Morpeth pupil Emma, 15, finds grave of relative who fell at 1916 Battle of Somme
PUBLISHED: 12:59 19 October 2015 | UPDATED: 12:59 19 October 2015
A trip to the First World War battlefield at the Somme by history students from a school in London’s East End took on poignancy when they found the grave of a pupil’s great uncle.
Emma Morris, 15, from Bethnal Green’s Morpeth Secondary Year-10 class, was the first member of her family ever to visit the isolated grave tucked away in Dartmoor cemetery in northern France.
She laid a cross of remembrance with a dedication on behalf of her family back in east London, while on a school trip to the battlefields of The Great War as part of their GCSE studies.
The pupils and five staff travelled to the Western Front to research what happened in one of the most controversial campaigns of the 1914-18 War.
The two-day trip began in the front line trench where they studied the events of the first day of the battle in July, 1916.
They looked out over what was once ‘No-man’s Land’ and the uphill attack against heavily-fortified German trenches. The British losses still stand as the Army’s worst record for causalities, with 60,000 by lunchtime that day.
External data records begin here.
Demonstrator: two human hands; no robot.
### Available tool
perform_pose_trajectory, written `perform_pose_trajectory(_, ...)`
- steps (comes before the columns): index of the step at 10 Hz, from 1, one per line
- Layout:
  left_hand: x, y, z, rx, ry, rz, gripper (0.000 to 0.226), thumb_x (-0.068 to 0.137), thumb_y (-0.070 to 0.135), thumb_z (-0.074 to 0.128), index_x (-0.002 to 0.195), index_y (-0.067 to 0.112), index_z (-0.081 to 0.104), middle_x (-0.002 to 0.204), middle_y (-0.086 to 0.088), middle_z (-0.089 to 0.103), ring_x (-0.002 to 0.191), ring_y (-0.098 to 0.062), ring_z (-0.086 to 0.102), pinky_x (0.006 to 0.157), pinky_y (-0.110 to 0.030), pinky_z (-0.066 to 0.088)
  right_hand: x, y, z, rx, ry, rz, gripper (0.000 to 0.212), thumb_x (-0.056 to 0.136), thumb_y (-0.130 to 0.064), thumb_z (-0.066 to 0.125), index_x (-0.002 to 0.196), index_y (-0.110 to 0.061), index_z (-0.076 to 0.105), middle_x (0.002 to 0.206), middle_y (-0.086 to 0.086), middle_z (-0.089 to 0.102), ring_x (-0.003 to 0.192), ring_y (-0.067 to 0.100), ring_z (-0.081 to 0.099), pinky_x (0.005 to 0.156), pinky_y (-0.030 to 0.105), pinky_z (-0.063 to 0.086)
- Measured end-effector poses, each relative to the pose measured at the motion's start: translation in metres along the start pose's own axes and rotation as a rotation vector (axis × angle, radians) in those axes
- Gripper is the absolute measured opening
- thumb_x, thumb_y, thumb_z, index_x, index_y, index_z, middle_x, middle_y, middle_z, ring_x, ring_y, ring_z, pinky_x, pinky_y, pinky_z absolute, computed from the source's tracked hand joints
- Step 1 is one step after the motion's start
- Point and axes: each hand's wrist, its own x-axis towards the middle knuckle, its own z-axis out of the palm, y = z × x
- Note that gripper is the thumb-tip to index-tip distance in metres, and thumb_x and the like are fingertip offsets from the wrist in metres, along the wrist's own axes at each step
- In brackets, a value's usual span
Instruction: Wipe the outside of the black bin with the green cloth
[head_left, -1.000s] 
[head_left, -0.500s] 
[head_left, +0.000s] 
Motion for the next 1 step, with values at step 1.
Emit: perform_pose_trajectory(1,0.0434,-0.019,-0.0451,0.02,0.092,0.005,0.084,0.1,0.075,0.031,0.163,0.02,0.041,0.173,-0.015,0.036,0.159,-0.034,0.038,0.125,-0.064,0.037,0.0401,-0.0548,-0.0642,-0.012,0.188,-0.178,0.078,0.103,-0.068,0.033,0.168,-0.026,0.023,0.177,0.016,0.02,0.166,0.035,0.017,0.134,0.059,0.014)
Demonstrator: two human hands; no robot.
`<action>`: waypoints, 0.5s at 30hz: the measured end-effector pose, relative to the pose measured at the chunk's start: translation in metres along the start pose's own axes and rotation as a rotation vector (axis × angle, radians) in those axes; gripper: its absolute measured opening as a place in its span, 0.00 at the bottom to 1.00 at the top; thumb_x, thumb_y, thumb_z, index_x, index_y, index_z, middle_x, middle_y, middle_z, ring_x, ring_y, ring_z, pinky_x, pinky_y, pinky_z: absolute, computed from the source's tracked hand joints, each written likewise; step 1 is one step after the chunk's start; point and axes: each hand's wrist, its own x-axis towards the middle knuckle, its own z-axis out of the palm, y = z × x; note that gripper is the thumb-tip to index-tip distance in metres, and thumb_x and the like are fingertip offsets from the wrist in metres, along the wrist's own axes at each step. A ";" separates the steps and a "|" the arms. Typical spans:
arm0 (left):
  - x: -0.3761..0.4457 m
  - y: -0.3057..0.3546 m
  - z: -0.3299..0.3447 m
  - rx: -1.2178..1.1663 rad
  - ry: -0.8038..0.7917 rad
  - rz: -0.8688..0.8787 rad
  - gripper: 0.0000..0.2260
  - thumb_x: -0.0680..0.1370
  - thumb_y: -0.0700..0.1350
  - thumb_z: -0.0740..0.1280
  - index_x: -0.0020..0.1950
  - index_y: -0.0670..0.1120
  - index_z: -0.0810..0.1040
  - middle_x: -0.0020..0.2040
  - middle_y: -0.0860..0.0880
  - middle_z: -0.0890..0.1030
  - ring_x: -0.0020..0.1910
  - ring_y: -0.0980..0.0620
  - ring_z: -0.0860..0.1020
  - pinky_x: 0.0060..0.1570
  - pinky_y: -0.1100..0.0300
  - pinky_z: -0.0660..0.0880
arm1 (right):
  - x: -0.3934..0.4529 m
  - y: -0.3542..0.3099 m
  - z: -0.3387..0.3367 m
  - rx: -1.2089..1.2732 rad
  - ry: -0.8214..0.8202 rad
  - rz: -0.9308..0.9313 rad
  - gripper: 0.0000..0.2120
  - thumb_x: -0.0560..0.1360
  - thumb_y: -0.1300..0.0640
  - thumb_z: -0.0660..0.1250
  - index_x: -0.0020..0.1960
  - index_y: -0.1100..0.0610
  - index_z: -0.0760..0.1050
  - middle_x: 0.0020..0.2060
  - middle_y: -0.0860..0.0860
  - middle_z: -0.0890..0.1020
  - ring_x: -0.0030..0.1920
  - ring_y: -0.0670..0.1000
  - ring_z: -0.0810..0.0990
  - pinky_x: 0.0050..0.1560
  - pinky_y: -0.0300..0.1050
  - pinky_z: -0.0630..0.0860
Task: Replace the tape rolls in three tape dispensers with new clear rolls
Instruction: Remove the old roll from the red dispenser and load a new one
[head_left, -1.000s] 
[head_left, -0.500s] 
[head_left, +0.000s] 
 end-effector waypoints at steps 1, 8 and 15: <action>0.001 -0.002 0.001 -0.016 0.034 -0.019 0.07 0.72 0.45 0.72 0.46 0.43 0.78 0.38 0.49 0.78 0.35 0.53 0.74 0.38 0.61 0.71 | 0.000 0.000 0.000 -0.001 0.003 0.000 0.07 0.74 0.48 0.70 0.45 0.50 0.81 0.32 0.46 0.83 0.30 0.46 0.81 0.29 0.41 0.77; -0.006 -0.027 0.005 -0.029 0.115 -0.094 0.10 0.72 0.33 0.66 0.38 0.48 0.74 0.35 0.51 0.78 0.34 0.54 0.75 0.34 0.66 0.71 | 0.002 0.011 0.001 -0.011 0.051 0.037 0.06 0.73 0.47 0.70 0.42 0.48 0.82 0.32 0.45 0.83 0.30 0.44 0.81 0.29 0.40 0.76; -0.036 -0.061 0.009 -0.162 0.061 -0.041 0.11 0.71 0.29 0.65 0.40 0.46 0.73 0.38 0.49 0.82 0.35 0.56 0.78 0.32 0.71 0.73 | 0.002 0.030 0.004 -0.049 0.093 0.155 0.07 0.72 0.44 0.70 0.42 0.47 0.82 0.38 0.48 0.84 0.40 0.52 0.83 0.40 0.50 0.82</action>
“It’s our duty to take young people to visit these cemeteries,” history teacher Liam Urtone said. “They will become the link, in time, between past and future generations who will hold the responsibility to ensure that those who made the ultimate sacrifice are not forgotten.”
The pupils paid tribute with their own remembrance service the Thiepval memorial to the 72,000 men who died on the Somme whose bodies were never found and therefore have no known grave.